Converting a Regular Expression to DFA using Regular Grammar

A regular grammar can in theory have rules with any of the following forms

\[A \rightarrow a\]
\[A \rightarrow a B\]
\[A \rightarrow a b c B\]
\[A \rightarrow B\]
\[A \rightarrow \epsilon\]

with no further restrictions. This is the direct equivalent grammar for a nondeterministic finite state automaton (NFA). However, for working with regular grammars, such freedom can be unwieldy. Hence, without loss of generality, we define a canonical format for regular grammars, to which any regular grammar can be converted to.

\[A \rightarrow a B\]
\[S \rightarrow E\]
\[E \rightarrow \epsilon\]

where given a nonterminal \(A\) and a terminal symbol \(a\) at most one of its rules will start with a terminal symbol \(a\). That is, if the original grammar had multiple rules that started with \(a\), they will be collected into a new nonterminal symbol. Further, there will be at most one terminal symbol in a rule. That is, if there are more terminal symbols, then we bundle that to a new nonterminal symbol. Finally, the \(\epsilon\) is attached to the \(E\) symbol, which is the only termination point. If the language contains \(\epsilon\), then the single degenerate rule, \(S \rightarrow E\) is added to the rules. As you can see, each node has at most one transition for a given terminal symbol. Hence, this canonical form is equivalent to a deterministic finite state automation (DFA).

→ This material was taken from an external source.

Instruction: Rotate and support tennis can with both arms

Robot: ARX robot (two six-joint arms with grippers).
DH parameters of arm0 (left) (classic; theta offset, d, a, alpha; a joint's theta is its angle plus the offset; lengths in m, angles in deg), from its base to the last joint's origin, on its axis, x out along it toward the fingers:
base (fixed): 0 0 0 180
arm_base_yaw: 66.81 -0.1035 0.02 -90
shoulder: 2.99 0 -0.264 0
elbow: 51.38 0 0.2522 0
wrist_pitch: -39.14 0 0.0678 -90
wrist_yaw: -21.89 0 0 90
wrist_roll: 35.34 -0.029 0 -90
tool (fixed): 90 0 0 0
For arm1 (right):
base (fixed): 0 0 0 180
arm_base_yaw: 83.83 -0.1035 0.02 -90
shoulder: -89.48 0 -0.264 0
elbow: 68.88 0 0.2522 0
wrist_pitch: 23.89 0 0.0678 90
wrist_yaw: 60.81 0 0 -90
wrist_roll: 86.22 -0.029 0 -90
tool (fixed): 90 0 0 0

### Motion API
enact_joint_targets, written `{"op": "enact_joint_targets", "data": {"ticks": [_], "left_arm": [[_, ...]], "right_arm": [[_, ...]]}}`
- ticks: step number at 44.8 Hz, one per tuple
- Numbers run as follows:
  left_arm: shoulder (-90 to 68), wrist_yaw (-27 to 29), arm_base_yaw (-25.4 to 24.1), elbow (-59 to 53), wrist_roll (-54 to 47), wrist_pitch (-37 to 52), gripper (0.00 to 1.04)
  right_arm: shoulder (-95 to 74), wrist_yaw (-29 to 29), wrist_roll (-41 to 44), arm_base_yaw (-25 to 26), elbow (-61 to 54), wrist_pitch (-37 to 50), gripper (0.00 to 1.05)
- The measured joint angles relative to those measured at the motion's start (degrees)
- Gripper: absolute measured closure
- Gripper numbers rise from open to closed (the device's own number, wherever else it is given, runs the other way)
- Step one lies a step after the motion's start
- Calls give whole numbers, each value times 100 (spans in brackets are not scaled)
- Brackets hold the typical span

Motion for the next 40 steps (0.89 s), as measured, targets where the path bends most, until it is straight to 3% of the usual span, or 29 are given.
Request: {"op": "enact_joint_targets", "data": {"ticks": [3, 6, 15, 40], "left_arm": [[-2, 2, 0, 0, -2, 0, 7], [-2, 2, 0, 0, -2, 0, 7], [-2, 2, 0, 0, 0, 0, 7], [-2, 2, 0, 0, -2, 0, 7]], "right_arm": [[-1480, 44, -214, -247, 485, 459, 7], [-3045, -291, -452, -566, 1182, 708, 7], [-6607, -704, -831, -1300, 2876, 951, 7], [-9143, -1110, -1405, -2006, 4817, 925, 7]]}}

What is the use of such a DFA compared to NFA? the great thing about a DFA is that there is exactly one state to which a DFA can transition to for any given alphabet from any given state. This means that when parsing with a regular grammar that directly represents a DFA, there is never a reason to backtrack! This means that when we parse with the grammar from such a DFA using an LL(1) parser, we are guaranteed \(O(n)\) matching time.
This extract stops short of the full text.